Allocator.mdwn


1
2
3
4
5
6
7
8
9
10
11
12
13
14
15
16
17
18
19
20
21
22
23
24
25
26
27
28
29
30
31
32
33
34
35
36
37
38
39
40
41
42
43
44
45
46
47
48
49
50
51
52
53
54
55

It's past time for the allocator to be redesigned, or at least heavily
reconsidered. Nothing should be off the table at this point - we could
conceivably even move away from bucket based allocation.

Here's a list of considerations:

* The bucket based allocator does have advantages. It's fast - most of the work
  in the allocator is per bucket, which are typically 512k to 2M, even up to 8M.
  Metadata is one key per bucket, and the alloc btree uses the btree key
  cache, which is very good for performance - it means extents btree updates
  don't have to do a second (relatively expensive) btree update to update alloc
  info, they're only updating the key cache.

* The bucket based allocator also lets us store and cheaply discard cached data,
  by incrementing the generation number for that bucket.

* Disadvantage: the bucket allocator requires us to have copygc, with everything
  that entails.

* It would be really nice to have backpointers at some point - copygc would
  greatly benefit from having backpointers (currently we have to scan the entire
  extents and reflink btrees to find data that needs to be moved), and erasure
  coding could also make good use of backpointers.
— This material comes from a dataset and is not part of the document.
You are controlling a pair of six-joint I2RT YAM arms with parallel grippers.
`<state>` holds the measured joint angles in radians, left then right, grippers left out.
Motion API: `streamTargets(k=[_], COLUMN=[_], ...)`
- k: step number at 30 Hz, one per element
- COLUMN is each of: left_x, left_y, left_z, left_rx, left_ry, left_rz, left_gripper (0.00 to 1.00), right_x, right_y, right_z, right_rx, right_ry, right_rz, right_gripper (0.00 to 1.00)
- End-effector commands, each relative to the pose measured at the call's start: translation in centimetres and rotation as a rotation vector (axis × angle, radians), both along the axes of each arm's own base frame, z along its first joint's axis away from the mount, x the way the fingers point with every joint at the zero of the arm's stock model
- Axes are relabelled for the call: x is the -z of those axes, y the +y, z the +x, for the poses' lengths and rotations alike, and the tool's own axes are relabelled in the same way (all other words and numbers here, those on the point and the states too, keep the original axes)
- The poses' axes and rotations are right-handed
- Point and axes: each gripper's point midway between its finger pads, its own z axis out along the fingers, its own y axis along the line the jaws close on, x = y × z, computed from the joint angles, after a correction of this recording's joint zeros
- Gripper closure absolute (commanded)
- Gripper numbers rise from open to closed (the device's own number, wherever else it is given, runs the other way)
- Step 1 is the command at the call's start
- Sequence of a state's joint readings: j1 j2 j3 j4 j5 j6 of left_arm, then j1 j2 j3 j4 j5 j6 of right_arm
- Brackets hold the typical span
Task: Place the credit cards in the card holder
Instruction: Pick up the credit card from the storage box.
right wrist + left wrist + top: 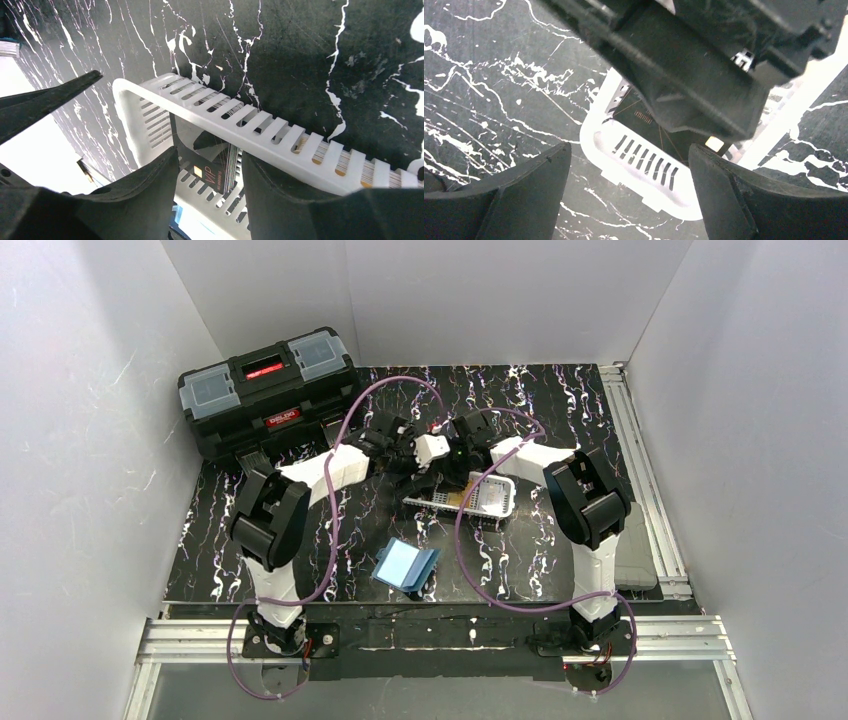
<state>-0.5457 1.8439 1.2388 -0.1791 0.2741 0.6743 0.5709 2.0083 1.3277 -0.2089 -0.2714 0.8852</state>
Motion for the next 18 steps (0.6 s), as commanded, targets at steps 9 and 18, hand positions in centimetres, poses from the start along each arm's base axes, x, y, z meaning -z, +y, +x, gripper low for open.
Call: streamTargets(k=[9,18], left_x=[-0.8,0.4], left_y=[0.4,0.3], left_z=[2.3,1.5], left_rx=[0.1,0.144], left_ry=[-0.238,-0.253], left_rz=[0.019,0.057], left_gripper=[0.19,0.19], right_x=[-0.2,-0.2], right_y=[0.1,0.1], right_z=[0.3,-0.1], right_rx=[0.02,0.012], right_ry=[-0.027,-0.018], right_rz=[0.03,0.047], right_gripper=[0.43,0.43])
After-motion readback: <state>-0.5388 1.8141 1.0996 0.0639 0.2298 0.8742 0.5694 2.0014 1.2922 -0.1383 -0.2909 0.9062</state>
  If we added another btree for backpointers, it wouldn't make sense for it to
  use the btree key cache, and thus extents btree updates would get more
  expensive. Perhaps alloc keys could include a list of backpointers? They'd be
  32 bytes each, and bkeys can be a little short of 2k - that's only ~50
  backpointers per bkey, which we'd easily overflow with small writes and large
  buckets. If a secondary backpointers btree was just used as a fallback, it
  would be getting used right when the performance impact matters most - small
  writes.

  We should investigate the actual performance overhead of adding another btree
  update for backpointers - it might not be all that bad. Right now we're
  looking at ~450k random updates per second on a single core, and that includes
  the full `bch2_trans_commit()` path, and the most expensive things in that are
  per transaction commit, not per btree update (e.g. getting the journal
  reservation). Also, we'll hopefully be getting gap buffers soon, which will
  improve btree update performance.

The most pressing consideration though is that we need to eliminate, as much as
possible, the periodic scanning the allocator thread(s) have to do to find
available buckets. It's too easy to end up with bugs where this scanning is
happening repeatedly (we have one now...), and it's a scalability issue and we
shouldn't be doing it at all.

Also, we would really like to get rid of the in memory array of buckets, this is
another scalability issue. The in memory struct bucket now mostly just mirrors
what's in the btree, in `KEY_TYPE_alloc` keys. The one exception is
`journal_seq`, which is the journal sequence number of the last btree update
that touched that bucket. It's needed for knowing whether we need to flush the
journal before allocating and writing to that bucket - perhaps it should just be
added to `struct bch_alloc` and stored in the keys in the btree.